Fatality prompts safety alert on risks during towing, salvage
The U.S. Coast Guard has issued a safety alert urging towing and salvage crews to monitor changing weather forecasts and on-site conditions, and to carry weather-appropriate lifesaving equipment.
The alert, released Feb. 15, was prompted by a fatal capsizing recently of a small towing vessel. The towboat captain tried to complete a 12-hour dock-to-dock towing job before an approaching storm lashed the region. The report did not provide specifics on that incident, including its location.
The towboat got underway with its tow at about 1800, but within a few hours conditions had deteriorated. Temperatures dropped to 28 degrees, winds gusted to 35 knots and visibility was less than a quarter of a mile.
“The 21-foot towing vessel subsequently capsized due to heavy seas and wind at about 1:30 a.m. the next morning,” the alert said. “The deck hand on board the towed vessel saw the captain enter the water but lost sight of him due to darkness, the sea state and blizzard conditions.”
The captain was not wearing a personal flotation device (PFD), and investigators learned several life jackets aboard the sunken vessel had explicit warnings stating they were not suitable for freezing temperatures. The captain’s body was found a couple of days after the accident. He was not wearing a life jacket.
The Coast Guard strongly urges operators to heed weather warnings, consider safe havens along the way, and develop contingency plans for the route. It also recommends evaluating whether a particular job should proceed during hazardous weather; wearing a PFD and ensuring the models kept on board are suited for the conditions where the vessel operates; and using a flotation coat or deck-style PFD during cold-water operations.
To read the full alert, visit www.professionalmariner.com/Web-Bulletin-2018/SAFETY-ALERT-Reassess-towing-salvage-risks/.
NTSB releases final report on sinking of El Faro
The National Transportation Safety Board (NTSB) has released a comprehensive final report into the sinking of the cargo ship El Faro, which went down on Oct. 1, 2015, near Crooked Island in the Bahamas with 33 people on board.

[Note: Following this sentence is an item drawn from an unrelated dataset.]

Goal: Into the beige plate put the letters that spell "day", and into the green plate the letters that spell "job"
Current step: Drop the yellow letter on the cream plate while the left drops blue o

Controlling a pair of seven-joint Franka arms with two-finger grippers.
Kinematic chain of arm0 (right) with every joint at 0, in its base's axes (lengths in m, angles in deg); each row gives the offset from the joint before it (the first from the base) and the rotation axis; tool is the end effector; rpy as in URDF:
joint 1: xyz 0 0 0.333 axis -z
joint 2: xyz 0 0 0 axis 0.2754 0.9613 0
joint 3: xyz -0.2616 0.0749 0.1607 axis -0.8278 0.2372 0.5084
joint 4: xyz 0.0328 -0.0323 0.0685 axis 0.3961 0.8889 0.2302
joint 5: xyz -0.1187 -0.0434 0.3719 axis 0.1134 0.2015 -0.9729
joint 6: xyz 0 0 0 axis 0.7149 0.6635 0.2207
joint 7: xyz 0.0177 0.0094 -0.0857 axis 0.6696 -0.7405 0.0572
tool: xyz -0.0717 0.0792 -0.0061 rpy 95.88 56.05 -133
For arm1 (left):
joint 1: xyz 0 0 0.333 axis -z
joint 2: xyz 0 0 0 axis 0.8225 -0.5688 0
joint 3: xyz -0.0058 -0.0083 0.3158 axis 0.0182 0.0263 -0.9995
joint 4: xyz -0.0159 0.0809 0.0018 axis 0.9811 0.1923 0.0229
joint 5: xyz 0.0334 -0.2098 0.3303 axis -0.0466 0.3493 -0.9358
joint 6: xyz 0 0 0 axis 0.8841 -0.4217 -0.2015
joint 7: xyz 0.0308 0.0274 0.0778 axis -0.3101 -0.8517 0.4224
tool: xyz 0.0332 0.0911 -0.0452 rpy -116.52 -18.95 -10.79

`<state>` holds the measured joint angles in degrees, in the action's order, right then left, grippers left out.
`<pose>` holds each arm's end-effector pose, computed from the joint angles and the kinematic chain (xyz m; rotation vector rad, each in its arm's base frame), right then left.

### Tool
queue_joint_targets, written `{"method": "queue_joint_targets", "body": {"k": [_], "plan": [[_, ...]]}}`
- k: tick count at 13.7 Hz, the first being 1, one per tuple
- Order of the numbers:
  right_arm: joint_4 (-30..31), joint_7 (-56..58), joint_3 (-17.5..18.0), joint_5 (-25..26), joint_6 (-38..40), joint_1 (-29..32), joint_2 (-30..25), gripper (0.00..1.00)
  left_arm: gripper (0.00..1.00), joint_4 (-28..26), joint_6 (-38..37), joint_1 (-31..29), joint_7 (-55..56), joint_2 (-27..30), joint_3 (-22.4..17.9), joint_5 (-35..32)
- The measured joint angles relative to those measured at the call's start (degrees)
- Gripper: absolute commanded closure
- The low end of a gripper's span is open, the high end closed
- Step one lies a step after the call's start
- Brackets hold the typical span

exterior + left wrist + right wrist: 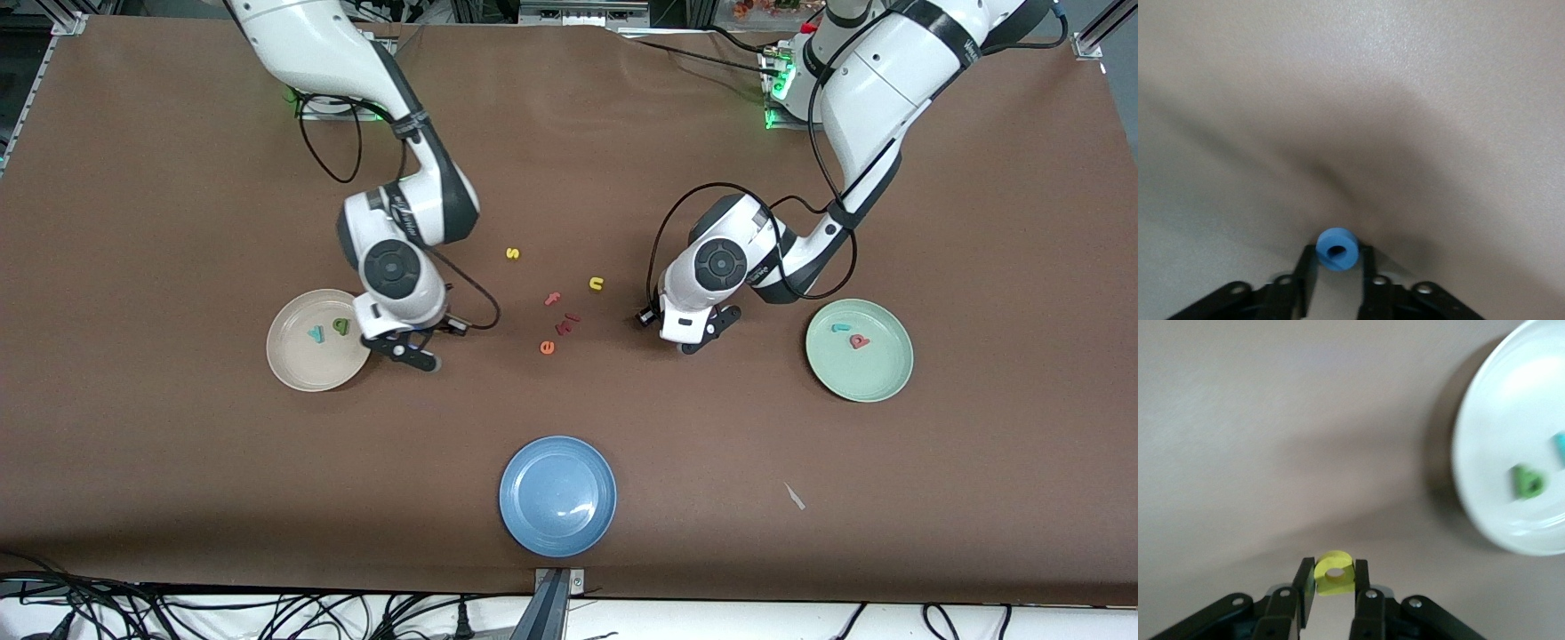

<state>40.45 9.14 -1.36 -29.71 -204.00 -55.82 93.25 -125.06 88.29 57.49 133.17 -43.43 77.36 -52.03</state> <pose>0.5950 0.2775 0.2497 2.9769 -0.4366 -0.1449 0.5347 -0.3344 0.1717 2.8990 1.0209 -0.3318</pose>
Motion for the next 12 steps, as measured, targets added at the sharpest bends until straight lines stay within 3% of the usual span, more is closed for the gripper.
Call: {"method": "queue_joint_targets", "body": {"k": [5,9,12], "plan": [[3.08,18.82,-7.69,-0.90,0.75,1.27,-0.40,0.88,1.00,0.33,-1.06,-0.59,-0.08,0.24,-0.19,-0.09],[7.36,29.19,-8.29,-1.61,-5.83,6.05,0.28,0.88,1.00,1.81,-9.41,-3.79,-3.50,4.78,-0.26,-0.17],[7.58,31.04,-8.14,-1.84,-8.01,7.42,1.13,0.84,1.00,2.00,-17.90,-11.91,-12.85,9.55,-0.14,-0.17]]}}
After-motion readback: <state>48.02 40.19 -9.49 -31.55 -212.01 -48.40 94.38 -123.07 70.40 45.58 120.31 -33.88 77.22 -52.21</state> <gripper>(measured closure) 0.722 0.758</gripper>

The NTSB met in December to adopt a probable cause, which focused on the captain’s actions and decisions leading up to the sinking, shortcomings by vessel operator TOTE Maritime, and shortcomings in an inspection regime that oversaw the 41-year-old ship. The 299-page report was released in early February.
The conclusions align with the board’s official findings reached in December but also include extensive information on the accident. The report also contains maps, diagrams and images collected during the course of the 25-month investigation.
To view the report, visit www.professionalmariner.com/Web-Bulletin-2018/NTSB-releases-final-El-Faro-report.
Two injured in grounding of California tour boat
Two people were injured when a tour boat with 43 people aboard ran aground in San Francisco Bay near Berkeley Marina.
The Coast Guard learned of the incident at about 1430 on Feb. 10 when vessel crew reported the grounding, the service said in a news release. Coast Guard crews from several nearby stations and the city of Berkeley Fire Department responded to the 52-foot passenger vessel Osprey.
Authorities evacuated the passengers and transported them to nearby Berkeley Marina while the two crewmembers remained on board. The injured passengers were taken to the city fire department by emergency crews for treatment, according to the release.
The cause of the grounding remains under investigation.
Casualty flashback: February 1952
Two T2 tankers sailing off Cape Cod broke up during a powerful storm on Feb. 18, 1952, resulting in the deaths of 14 mariners. The toll likely would have been far worse if not for a remarkable Coast Guard rescue.
Coast Guard rescue teams were searching for SS Fort Mercer when Station Chatham radar units picked up SS Pendleton, which also had broken in two. Pendleton’s bow sunk quickly with eight hands lost. But a 36-foot Coast Guard lifeboat expertly helmed by Bernard Webber, a boatswain’s mate first class, rescued 32 men from the stern section despite the battering storm.
The ship’s cook, who had been assisting crew down the ladder, died when he jumped into the sea and was hit by a rescue boat.
Coast Guard crews also saved crewmembers aboard SS Fort Mercer who were trapped in the bow and stern. The five mariners who died all were in the bow, which sank. The stern remained afloat and crew escaped to life rafts and a surf boat.
The Pendleton rescue remains one of the proudest moments in Coast Guard history. The service named a cutter after Webber, and actor Chris Pine portrayed him in the 2016 Disney film The Finest Hours that immortalized the rescue.
Webber died in 2009 at age 80, three years before the cutter was commissioned in his honor.